Open WJ44 opened 4 months ago
Also happens when not in notebook.
/opt/conda/conda-bld/pytorch_1708025845868/work/aten/src/ATen/native/cuda/Loss.cu:250: nll_loss_forward_reduce_cuda_kernel_2d: block: [0,0,0], thread: [0,0,0] Assertion `t >= 0 && t < n_classes` failed.
Traceback (most recent call last):
File "/home/wesley/projects/ARES/reproduce.py", line 16, in <module>
results = ares.train_classifier()
^^^^^^^^^^^^^^^^^^^^^^^
File "/home/wesley/projects/ARES/ares/ares.py", line 139, in train_classifier
binary_classifer_config(**self.classifier_model_config)
File "/home/wesley/projects/ARES/ares/binary_classifier.py", line 164, in binary_classifer_config
model, avg_train_losses, avg_valid_losses, eval_dataloader, inference_times = train_and_evaluate_model(train_and_eval_settings)

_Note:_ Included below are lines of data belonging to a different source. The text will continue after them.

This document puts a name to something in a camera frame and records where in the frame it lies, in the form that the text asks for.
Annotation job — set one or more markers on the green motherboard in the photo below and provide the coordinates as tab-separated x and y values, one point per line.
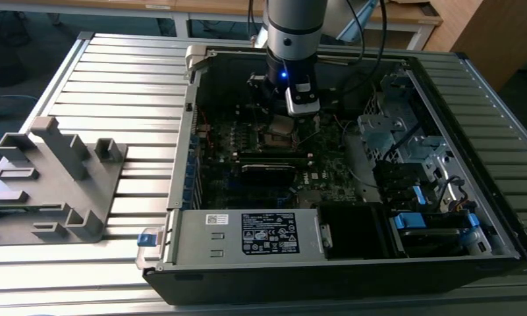
330	164

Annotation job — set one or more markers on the silver CPU plate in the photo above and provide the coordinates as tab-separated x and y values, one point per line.
283	125

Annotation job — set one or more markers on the silver power supply unit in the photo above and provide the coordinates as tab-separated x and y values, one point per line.
201	237

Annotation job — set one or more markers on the metal drive cage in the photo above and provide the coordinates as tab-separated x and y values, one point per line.
378	126

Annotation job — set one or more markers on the green RAM stick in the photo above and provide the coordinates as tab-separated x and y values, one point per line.
25	207

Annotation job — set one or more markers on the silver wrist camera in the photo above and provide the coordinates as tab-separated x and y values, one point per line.
303	105

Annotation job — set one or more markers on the CPU socket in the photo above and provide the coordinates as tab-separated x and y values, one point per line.
273	142

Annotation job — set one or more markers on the blue case latch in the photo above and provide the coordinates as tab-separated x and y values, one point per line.
147	239

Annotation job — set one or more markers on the grey plastic parts rack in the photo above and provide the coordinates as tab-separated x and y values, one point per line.
56	171

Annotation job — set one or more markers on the black RAM slot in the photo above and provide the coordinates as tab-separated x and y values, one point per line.
272	161
272	154

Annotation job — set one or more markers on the black open PC case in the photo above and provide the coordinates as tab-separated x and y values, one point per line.
290	283

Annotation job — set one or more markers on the brown chipset heatsink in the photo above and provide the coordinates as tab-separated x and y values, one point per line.
311	197

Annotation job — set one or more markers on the black graphics card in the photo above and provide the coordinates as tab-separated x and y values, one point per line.
267	177

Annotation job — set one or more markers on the blue drive bay clip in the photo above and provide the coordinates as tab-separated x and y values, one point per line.
418	195

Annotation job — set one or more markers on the black office chair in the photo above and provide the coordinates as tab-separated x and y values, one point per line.
8	75

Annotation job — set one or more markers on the wooden cabinet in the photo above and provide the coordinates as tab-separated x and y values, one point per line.
487	39

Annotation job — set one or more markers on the pale blue teach pendant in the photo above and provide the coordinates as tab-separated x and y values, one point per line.
334	19

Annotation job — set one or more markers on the wooden desk white frame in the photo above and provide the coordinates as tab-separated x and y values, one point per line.
404	19

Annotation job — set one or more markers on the hard disk blue carrier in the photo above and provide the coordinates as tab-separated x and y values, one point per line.
410	220

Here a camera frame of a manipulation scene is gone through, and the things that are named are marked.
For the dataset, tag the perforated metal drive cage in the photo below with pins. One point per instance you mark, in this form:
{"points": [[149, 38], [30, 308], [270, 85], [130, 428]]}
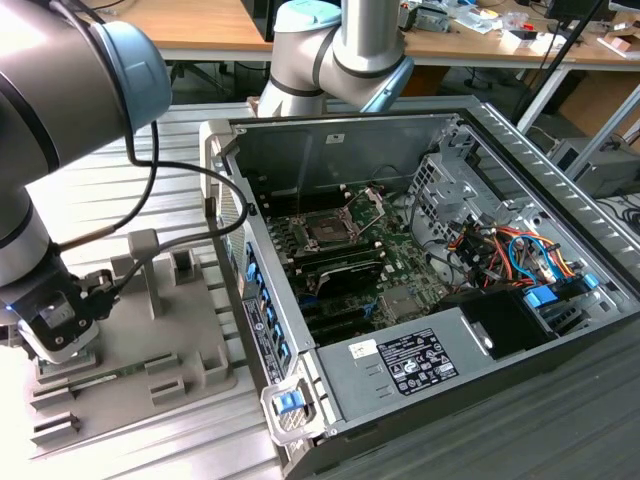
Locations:
{"points": [[425, 180]]}

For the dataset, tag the green RAM stick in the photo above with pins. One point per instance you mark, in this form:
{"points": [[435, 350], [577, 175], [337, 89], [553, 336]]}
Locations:
{"points": [[125, 371]]}

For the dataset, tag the grey power supply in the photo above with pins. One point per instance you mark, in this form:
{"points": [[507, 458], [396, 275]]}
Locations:
{"points": [[340, 385]]}

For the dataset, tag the black office chair base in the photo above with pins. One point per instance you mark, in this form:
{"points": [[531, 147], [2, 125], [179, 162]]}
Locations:
{"points": [[187, 74]]}

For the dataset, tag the aluminium profile strut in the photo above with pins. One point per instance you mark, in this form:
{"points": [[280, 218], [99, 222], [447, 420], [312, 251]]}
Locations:
{"points": [[620, 118]]}

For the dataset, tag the grey computer tower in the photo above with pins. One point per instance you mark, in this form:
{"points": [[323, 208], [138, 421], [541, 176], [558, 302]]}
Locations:
{"points": [[612, 167]]}

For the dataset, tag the silver chipset heatsink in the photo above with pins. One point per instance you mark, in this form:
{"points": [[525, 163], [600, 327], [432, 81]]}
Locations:
{"points": [[400, 302]]}

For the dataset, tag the blue case latch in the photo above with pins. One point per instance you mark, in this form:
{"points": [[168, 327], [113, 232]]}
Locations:
{"points": [[289, 402]]}

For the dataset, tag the small cardboard box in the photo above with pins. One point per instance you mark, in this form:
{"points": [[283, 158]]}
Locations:
{"points": [[617, 46]]}

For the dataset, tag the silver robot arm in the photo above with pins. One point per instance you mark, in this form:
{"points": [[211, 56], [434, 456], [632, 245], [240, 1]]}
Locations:
{"points": [[50, 100]]}

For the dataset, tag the black RAM slot bank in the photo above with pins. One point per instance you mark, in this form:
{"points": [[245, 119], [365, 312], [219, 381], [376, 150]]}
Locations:
{"points": [[340, 255]]}

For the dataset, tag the blue plastic drive clip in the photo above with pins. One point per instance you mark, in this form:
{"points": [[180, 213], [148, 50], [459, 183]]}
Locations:
{"points": [[540, 299]]}

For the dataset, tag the open PC case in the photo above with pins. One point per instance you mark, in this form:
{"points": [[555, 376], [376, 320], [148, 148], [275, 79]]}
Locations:
{"points": [[350, 145]]}

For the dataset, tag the grey parts rack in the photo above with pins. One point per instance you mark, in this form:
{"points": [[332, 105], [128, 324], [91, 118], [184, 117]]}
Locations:
{"points": [[150, 340]]}

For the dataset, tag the grey metal device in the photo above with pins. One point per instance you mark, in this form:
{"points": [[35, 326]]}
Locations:
{"points": [[432, 20]]}

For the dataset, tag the black slanted pole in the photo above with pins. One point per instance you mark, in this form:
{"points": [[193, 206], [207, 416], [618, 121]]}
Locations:
{"points": [[552, 62]]}

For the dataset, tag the CPU socket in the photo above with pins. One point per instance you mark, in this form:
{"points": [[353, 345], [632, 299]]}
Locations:
{"points": [[327, 231]]}

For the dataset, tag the black monitor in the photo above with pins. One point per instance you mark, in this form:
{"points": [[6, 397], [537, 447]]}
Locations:
{"points": [[570, 7]]}

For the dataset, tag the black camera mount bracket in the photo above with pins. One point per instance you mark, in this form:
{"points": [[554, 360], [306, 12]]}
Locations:
{"points": [[97, 300]]}

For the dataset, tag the black expansion card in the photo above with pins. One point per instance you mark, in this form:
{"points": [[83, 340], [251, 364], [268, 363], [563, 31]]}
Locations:
{"points": [[350, 280]]}

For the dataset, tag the green motherboard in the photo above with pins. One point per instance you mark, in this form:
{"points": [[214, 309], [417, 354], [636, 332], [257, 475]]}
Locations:
{"points": [[400, 260]]}

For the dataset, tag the black fan shroud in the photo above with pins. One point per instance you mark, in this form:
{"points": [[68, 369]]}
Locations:
{"points": [[500, 320]]}

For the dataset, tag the silver CPU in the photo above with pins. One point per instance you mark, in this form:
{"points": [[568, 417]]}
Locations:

^^^^^^^^^^^^^^^^^^^^^^^^^^^^^^^^^^^^^^^^^^^^^^^^^
File "/home/wesley/projects/ARES/ares/LLM_as_a_Judge_Adaptation/General_Binary_Classifier.py", line 800, in train_and_evaluate_model
loss.backward()
File "/home/wesley/miniconda3/envs/ares/lib/python3.11/site-packages/torch/_tensor.py", line 522, in backward
torch.autograd.backward(
File "/home/wesley/miniconda3/envs/ares/lib/python3.11/site-packages/torch/autograd/__init__.py", line 266, in backward
Variable._execution_engine.run_backward( # Calls into the C++ engine to run the backward pass
RuntimeError: CUDA error: CUBLAS_STATUS_EXECUTION_FAILED when calling `cublasSgemm( handle, opa, opb, m, n, k, &alpha, a, lda, b, ldb, &beta, c, ldc)`
0%|
I have tried in on different hardware and OSes and run into the same problem everywhere.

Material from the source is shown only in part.